**EXERCISE**
Among the records that follow, find the line with "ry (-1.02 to" and the line with "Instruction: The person". Set down those lines and all lines between them exactly, without adding anything.

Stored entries
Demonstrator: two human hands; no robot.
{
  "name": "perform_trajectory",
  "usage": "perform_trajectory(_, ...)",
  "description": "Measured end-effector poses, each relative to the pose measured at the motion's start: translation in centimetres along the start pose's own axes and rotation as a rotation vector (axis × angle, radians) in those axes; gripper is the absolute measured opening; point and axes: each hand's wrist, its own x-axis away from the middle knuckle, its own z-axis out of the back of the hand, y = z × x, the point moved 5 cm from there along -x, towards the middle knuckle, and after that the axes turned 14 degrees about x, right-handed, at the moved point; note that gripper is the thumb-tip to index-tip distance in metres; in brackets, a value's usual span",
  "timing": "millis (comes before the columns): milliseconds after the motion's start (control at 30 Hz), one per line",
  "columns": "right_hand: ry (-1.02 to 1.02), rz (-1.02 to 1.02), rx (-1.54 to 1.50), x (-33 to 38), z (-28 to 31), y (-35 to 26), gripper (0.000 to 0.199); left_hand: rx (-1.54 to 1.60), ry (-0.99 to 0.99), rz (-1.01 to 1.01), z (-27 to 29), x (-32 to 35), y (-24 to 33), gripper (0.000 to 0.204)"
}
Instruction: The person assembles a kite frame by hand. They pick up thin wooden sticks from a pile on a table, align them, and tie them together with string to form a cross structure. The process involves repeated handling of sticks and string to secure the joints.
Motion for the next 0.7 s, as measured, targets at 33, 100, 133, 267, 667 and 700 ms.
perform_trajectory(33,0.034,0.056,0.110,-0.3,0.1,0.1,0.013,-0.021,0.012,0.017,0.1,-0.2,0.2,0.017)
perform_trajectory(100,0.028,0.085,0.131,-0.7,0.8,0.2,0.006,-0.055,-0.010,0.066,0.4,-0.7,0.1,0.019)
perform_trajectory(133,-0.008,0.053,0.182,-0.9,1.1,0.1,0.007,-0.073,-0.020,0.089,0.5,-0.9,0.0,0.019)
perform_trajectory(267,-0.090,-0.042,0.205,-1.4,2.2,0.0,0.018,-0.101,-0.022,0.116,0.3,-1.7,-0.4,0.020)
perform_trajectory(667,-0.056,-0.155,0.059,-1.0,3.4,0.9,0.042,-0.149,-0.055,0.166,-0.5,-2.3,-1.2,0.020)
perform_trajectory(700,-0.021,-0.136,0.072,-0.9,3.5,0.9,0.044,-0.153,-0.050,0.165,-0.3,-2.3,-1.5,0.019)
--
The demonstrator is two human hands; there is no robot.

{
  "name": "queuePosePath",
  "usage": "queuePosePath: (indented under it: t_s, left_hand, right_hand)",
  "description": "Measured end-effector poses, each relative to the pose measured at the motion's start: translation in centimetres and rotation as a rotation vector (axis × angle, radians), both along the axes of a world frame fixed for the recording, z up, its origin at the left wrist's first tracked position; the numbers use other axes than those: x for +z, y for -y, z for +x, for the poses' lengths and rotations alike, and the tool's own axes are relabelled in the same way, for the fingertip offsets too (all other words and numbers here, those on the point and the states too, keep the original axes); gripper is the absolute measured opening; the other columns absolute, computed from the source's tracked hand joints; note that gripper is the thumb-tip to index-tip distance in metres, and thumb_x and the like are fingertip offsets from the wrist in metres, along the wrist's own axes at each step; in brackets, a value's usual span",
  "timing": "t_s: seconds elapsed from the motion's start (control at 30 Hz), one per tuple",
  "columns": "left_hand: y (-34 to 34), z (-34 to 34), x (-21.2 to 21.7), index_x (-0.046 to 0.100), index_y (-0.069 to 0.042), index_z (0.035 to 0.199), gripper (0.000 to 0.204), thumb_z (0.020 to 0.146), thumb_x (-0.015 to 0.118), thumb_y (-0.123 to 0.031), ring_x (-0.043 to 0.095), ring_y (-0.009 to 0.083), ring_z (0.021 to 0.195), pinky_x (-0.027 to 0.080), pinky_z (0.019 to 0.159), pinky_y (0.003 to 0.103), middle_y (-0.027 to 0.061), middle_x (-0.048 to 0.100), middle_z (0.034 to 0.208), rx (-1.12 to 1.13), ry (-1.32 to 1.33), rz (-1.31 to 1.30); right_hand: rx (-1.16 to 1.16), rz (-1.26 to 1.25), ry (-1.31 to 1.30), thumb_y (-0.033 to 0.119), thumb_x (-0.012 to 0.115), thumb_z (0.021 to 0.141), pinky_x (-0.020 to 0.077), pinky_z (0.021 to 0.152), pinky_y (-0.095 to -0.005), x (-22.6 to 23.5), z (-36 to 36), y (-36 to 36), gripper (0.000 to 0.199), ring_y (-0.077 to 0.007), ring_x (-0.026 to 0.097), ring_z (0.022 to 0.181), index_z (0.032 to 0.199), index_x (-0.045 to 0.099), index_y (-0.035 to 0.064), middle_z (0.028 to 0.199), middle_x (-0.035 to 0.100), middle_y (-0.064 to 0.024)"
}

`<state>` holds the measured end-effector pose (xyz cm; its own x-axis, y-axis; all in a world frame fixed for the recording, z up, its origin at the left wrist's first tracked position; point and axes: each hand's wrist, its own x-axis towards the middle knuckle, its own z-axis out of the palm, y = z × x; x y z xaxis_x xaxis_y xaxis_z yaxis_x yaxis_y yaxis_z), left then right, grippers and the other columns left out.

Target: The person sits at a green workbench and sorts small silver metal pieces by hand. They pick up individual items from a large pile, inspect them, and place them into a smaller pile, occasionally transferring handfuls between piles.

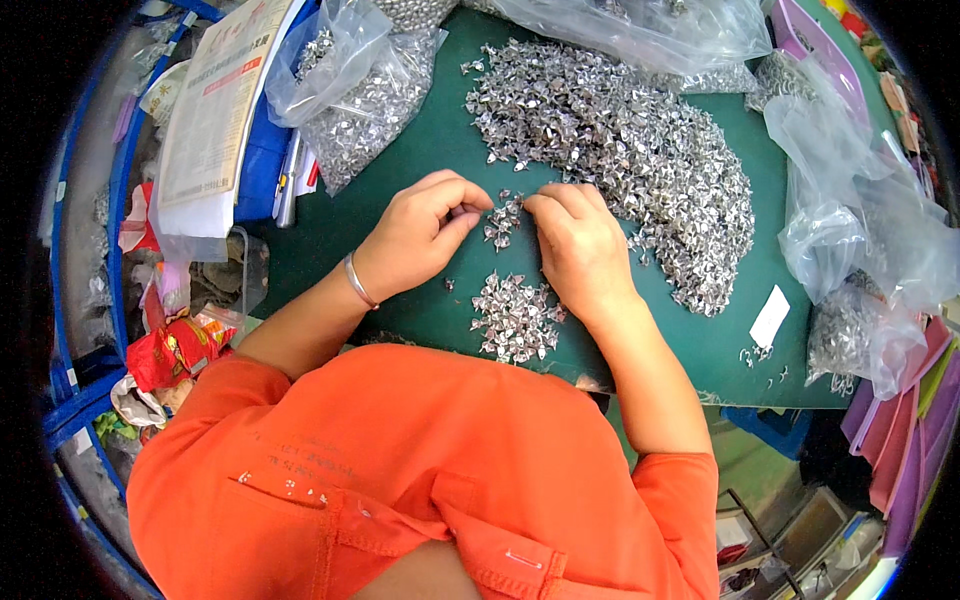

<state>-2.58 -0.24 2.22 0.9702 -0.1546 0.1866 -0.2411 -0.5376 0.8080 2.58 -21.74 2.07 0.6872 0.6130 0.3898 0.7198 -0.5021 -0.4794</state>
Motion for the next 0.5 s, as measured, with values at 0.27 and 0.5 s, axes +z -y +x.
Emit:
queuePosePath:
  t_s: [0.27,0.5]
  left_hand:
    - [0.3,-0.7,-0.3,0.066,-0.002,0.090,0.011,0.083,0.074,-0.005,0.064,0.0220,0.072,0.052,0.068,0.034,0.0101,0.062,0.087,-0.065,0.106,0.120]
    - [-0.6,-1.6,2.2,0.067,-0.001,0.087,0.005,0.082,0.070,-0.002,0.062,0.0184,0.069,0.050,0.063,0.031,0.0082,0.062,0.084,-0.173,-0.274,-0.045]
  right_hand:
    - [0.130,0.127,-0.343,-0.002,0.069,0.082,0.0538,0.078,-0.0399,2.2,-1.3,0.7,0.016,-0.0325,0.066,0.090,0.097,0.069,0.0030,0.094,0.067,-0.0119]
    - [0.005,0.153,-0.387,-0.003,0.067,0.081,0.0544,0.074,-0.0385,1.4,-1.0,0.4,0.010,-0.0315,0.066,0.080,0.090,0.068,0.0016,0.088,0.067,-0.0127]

**TASK RESPONSE**
  "columns": "right_hand: ry (-1.02 to 1.02), rz (-1.02 to 1.02), rx (-1.54 to 1.50), x (-33 to 38), z (-28 to 31), y (-35 to 26), gripper (0.000 to 0.199); left_hand: rx (-1.54 to 1.60), ry (-0.99 to 0.99), rz (-1.01 to 1.01), z (-27 to 29), x (-32 to 35), y (-24 to 33), gripper (0.000 to 0.204)"
}
Instruction: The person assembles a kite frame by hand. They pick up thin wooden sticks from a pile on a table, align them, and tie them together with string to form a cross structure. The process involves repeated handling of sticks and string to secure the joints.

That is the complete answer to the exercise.